TASK PROMPT – Print the listing below word for word, but drop any pictures it contains.

DATASET EXCERPTS –
=== Begin Enclosure ===
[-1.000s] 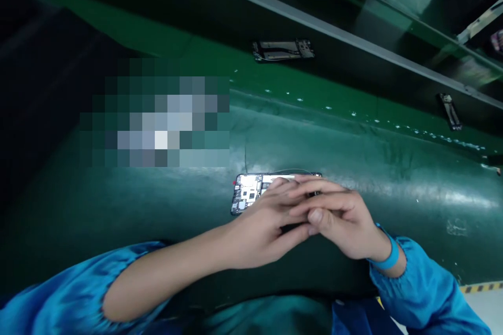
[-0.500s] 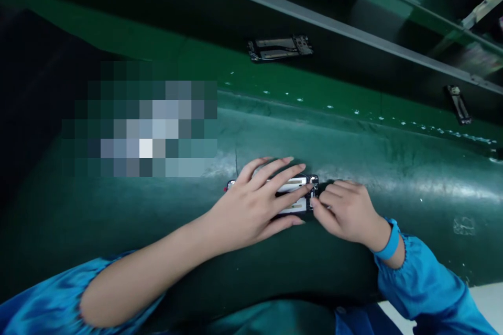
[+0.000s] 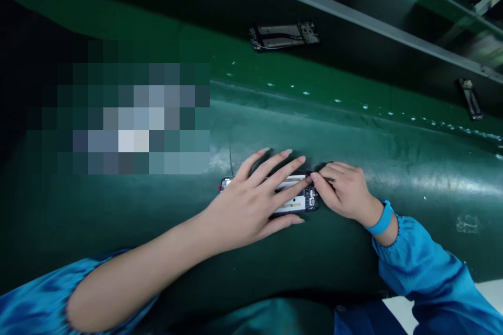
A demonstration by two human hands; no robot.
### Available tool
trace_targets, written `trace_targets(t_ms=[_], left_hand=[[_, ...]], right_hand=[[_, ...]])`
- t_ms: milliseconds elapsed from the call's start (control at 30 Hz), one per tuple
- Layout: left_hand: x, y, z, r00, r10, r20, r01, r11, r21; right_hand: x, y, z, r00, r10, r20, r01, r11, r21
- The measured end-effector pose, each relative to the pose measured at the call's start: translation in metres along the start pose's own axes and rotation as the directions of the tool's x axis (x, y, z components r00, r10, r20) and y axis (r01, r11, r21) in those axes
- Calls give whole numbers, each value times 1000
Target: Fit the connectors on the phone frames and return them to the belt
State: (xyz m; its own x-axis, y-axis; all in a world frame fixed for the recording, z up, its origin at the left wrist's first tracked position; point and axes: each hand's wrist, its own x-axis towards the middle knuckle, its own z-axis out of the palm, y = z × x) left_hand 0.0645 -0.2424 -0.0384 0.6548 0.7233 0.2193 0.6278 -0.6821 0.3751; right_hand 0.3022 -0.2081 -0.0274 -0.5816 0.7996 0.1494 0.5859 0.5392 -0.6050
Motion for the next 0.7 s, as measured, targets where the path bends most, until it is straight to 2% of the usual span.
trace_targets(t_ms=[267, 333, 400, 433, 467, 533, 600, 633, 700], left_hand=[[0, 0, -1, 1000, -8, -3, 8, 1000, -2], [0, 0, -2, 999, -28, -21, 27, 1000, -9], [0, 1, -1, 998, -56, -39, 55, 998, -18], [0, 1, -1, 997, -69, -45, 68, 997, -21], [0, 2, 0, 996, -80, -48, 79, 997, -20], [0, 4, 2, 995, -89, -53, 89, 996, -2], [-1, 6, 4, 995, -74, -69, 77, 997, 30], [-1, 6, 4, 995, -59, -79, 63, 997, 46], [-2, 6, 5, 995, -33, -99, 40, 997, 66]], right_hand=[[0, 0, 3, 996, 84, -6, -84, 996, 31], [3, 0, 0, 988, 151, -12, -150, 987, 63], [9, 2, -6, 962, 274, 6, -272, 951, 150], [13, 3, -10, 936, 347, 66, -352, 911, 212], [18, 5, -15, 894, 411, 178, -446, 854, 267], [28, 7, -23, 749, 468, 468, -630, 721, 287], [39, 7, -29, 596, 460, 658, -735, 643, 215], [43, 6, -30, 557, 463, 690, -755, 629, 188], [48, 4, -29, 544, 477, 690, -764, 623, 170]])
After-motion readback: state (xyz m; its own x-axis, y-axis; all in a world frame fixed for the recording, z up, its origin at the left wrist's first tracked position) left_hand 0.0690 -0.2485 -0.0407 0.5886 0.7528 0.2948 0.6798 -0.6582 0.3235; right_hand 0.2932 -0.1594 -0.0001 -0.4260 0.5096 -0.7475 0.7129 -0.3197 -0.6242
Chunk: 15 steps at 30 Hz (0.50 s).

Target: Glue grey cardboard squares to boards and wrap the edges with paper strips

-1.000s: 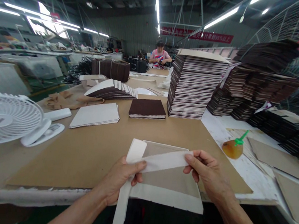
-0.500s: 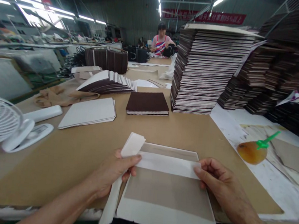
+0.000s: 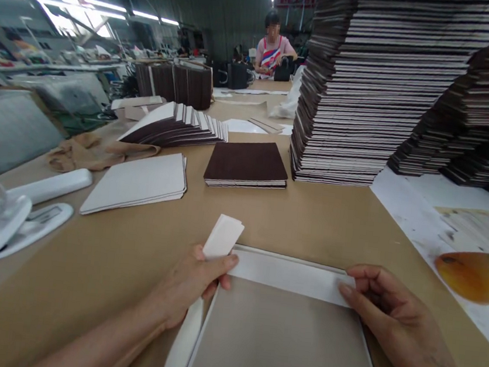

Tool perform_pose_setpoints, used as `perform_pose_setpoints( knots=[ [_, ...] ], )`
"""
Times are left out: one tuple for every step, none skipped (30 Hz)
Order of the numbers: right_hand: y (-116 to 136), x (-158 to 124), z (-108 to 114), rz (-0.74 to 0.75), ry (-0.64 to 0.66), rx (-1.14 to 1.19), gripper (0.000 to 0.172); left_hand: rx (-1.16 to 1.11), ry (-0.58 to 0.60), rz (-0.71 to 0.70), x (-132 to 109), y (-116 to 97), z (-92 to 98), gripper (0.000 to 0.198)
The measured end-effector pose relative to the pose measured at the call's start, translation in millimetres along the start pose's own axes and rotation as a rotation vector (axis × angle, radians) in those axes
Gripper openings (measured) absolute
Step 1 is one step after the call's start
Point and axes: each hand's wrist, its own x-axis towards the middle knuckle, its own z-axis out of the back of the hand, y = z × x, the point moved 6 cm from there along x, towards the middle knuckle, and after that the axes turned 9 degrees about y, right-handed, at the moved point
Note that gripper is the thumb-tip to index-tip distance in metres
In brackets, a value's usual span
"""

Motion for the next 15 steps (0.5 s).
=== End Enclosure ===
ANSWER TO THIS PROBLEM –
[-1.000s] 
[-0.500s] 
[+0.000s] 
A demonstration by two human hands; no robot.
### Available tool
trace_targets, written `trace_targets(t_ms=[_], left_hand=[[_, ...]], right_hand=[[_, ...]])`
- t_ms: milliseconds elapsed from the call's start (control at 30 Hz), one per tuple
- Layout: left_hand: x, y, z, r00, r10, r20, r01, r11, r21; right_hand: x, y, z, r00, r10, r20, r01, r11, r21
- The measured end-effector pose, each relative to the pose measured at the call's start: translation in metres along the start pose's own axes and rotation as the directions of the tool's x axis (x, y, z components r00, r10, r20) and y axis (r01, r11, r21) in those axes
- Calls give whole numbers, each value times 1000
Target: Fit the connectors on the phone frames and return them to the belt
State: (xyz m; its own x-axis, y-axis; all in a world frame fixed for the recording, z up, its origin at the left wrist's first tracked position; point and axes: each hand's wrist, its own x-axis towards the middle knuckle, its own z-axis out of the palm, y = z × x) left_hand 0.0645 -0.2424 -0.0384 0.6548 0.7233 0.2193 0.6278 -0.6821 0.3751; right_hand 0.3022 -0.2081 -0.0274 -0.5816 0.7996 0.1494 0.5859 0.5392 -0.6050
Motion for the next 0.7 s, as measured, targets where the path bends most, until it is straight to 2% of the usual span.
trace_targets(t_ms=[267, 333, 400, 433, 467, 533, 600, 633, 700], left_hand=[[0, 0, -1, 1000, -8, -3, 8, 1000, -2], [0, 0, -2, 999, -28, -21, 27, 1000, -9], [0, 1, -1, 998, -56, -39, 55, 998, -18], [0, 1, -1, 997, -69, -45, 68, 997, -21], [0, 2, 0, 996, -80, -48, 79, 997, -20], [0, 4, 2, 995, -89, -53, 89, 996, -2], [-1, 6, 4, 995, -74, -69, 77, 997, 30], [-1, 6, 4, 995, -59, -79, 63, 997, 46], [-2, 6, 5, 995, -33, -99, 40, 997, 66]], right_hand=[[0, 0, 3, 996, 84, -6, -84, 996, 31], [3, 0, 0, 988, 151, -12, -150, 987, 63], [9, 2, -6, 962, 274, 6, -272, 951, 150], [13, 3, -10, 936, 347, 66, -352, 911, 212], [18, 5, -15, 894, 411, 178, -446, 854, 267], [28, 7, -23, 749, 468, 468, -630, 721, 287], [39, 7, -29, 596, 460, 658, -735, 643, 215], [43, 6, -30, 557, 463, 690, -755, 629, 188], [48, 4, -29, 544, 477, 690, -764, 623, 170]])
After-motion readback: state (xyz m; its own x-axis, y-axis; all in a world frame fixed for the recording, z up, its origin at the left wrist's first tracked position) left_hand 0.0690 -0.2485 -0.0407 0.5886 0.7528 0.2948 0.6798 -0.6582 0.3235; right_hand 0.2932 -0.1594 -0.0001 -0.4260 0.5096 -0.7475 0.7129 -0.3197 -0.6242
Chunk: 15 steps at 30 Hz (0.50 s).

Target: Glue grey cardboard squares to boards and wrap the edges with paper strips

-1.000s: 
-0.500s: 
+0.000s: 

Tool perform_pose_setpoints, used as `perform_pose_setpoints( knots=[ [_, ...] ], )`
"""
Times are left out: one tuple for every step, none skipped (30 Hz)
Order of the numbers: right_hand: y (-116 to 136), x (-158 to 124), z (-108 to 114), rz (-0.74 to 0.75), ry (-0.64 to 0.66), rx (-1.14 to 1.19), gripper (0.000 to 0.172); left_hand: rx (-1.16 to 1.11), ry (-0.58 to 0.60), rz (-0.71 to 0.70), x (-132 to 109), y (-116 to 97), z (-92 to 98), gripper (0.000 to 0.198)
The measured end-effector pose relative to the pose measured at the call's start, translation in millimetres along the start pose's own axes and rotation as a rotation vector (axis × angle, radians) in those axes
Gripper openings (measured) absolute
Step 1 is one step after the call's start
Point and axes: each hand's wrist, its own x-axis towards the middle knuckle, its own z-axis out of the back of the hand, y = z × x, the point moved 6 cm from there along x, towards the middle knuckle, and after that the axes turned 9 degrees about y, right-handed, at the moved point
Note that gripper is the thumb-tip to index-tip distance in metres
In brackets, a value's usual span
"""

Motion for the next 15 steps (0.5 s).

Nothing else goes with this output.